*** Material supplied ***
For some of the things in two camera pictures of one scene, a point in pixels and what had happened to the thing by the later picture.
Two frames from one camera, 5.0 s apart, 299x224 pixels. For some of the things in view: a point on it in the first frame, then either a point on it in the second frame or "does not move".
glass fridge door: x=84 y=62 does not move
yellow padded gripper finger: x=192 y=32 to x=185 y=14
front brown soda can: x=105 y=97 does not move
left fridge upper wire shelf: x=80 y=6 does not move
*** End of Material supplied ***
*** Material supplied ***
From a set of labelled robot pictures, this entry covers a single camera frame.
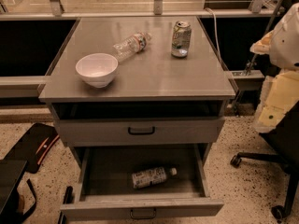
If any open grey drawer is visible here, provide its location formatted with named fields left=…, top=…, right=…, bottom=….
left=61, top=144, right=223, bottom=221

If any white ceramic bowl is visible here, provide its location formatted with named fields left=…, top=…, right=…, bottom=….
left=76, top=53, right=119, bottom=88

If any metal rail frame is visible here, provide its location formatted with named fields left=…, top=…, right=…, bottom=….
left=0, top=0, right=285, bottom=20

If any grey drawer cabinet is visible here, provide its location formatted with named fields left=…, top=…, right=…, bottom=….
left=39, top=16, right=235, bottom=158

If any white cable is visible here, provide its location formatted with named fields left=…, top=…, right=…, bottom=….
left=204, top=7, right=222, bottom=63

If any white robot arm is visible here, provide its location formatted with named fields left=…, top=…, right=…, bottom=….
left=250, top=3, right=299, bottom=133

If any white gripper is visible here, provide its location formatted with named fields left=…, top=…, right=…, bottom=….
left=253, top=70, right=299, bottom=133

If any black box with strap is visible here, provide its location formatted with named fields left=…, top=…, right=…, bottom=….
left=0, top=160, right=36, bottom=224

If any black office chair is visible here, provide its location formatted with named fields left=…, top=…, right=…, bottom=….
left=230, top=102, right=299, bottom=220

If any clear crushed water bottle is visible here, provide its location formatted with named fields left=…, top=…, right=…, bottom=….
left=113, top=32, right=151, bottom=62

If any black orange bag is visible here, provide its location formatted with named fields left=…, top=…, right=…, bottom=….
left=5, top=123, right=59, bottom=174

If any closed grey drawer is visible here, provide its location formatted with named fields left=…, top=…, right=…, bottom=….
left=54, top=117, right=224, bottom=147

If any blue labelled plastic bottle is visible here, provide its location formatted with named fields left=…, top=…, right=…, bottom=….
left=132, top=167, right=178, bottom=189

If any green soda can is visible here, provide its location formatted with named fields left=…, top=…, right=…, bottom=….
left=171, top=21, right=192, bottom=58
*** End of Material supplied ***
*** Material supplied ***
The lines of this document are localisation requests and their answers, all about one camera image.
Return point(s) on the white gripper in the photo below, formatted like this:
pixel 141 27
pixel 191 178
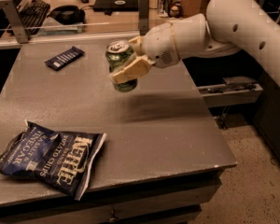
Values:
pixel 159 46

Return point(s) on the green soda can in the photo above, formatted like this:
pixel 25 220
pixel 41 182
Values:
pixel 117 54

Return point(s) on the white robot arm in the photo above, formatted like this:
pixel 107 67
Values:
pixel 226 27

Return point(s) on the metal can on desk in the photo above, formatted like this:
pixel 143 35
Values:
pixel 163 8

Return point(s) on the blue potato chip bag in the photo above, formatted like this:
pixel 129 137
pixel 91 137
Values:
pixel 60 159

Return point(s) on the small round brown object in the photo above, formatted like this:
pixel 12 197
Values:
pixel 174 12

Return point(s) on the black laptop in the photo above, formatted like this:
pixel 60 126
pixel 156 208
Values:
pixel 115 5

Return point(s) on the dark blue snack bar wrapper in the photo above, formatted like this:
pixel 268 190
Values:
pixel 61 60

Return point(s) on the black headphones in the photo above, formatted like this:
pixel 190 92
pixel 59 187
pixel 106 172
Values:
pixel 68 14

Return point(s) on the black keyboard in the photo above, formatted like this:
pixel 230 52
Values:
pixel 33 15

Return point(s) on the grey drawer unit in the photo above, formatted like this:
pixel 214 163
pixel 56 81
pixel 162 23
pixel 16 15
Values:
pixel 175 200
*** End of Material supplied ***
**Task objective:** Using the data above, copy each line that contains "pictures".

**Expected answer:**
For some of the things in two camera pictures of one scene, a point in pixels and what had happened to the thing by the later picture.
From a set of labelled robot pictures, this entry covers a single camera frame.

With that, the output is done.